• Task instructions:
Could you write out, exactly, every line from the top of the data through the line holding "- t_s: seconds"? Omit the pictures.

[Opening Data section]

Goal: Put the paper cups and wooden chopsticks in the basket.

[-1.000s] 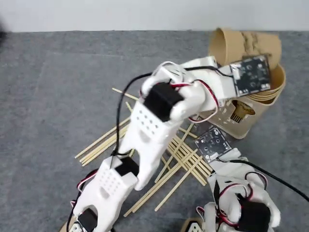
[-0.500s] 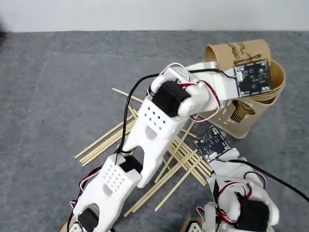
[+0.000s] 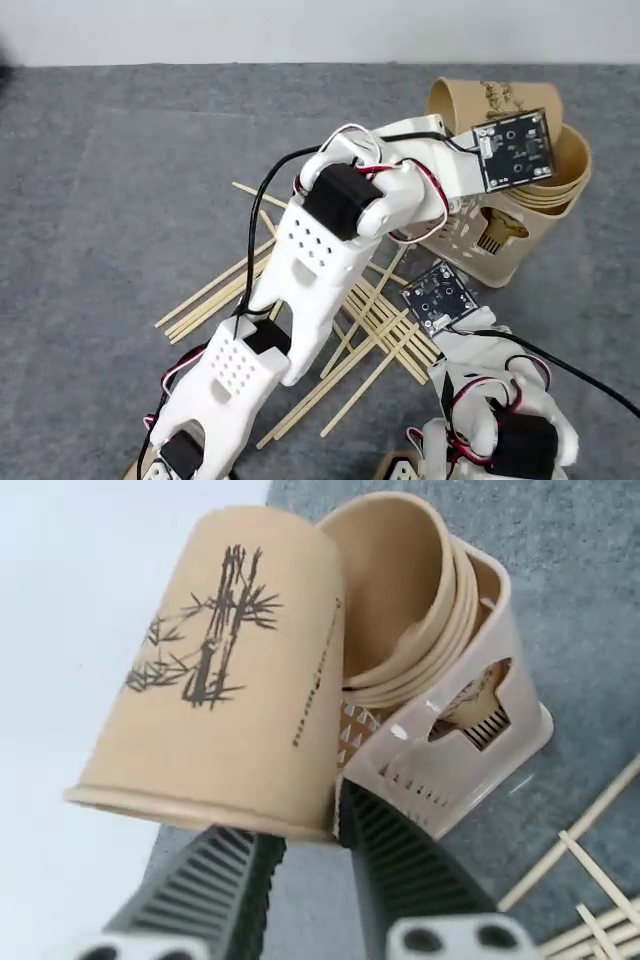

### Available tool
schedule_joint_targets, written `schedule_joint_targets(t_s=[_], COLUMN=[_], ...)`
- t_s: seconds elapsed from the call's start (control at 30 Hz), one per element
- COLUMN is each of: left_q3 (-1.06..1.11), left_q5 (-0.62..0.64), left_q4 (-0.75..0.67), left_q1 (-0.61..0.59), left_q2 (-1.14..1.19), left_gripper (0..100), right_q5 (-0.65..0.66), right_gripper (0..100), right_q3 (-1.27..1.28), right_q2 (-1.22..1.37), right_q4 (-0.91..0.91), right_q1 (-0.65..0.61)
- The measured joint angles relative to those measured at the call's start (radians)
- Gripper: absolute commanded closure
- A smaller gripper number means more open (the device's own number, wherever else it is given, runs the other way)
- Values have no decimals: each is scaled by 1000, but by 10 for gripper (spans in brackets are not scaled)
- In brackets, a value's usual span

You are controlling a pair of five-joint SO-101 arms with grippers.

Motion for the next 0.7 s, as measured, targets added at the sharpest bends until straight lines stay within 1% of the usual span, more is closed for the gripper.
schedule_joint_targets(t_s=[0.13,0.37,0.7], left_q3=[0,0,0], left_q5=[0,0,0], left_q4=[-14,-87,-121], left_q1=[2,3,80], left_q2=[2,-3,-11], left_gripper=[906,906,911], right_q5=[0,0,0], right_gripper=[990,990,990], right_q3=[0,0,0], right_q2=[0,0,0], right_q4=[0,0,0], right_q1=[0,0,0])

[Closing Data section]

• Response box:
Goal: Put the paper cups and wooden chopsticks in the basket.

[-1.000s] 
[-0.500s] 
[+0.000s] 

### Available tool
schedule_joint_targets, written `schedule_joint_targets(t_s=[_], COLUMN=[_], ...)`
- t_s: seconds elapsed from the call's start (control at 30 Hz), one per element

The exercise is done.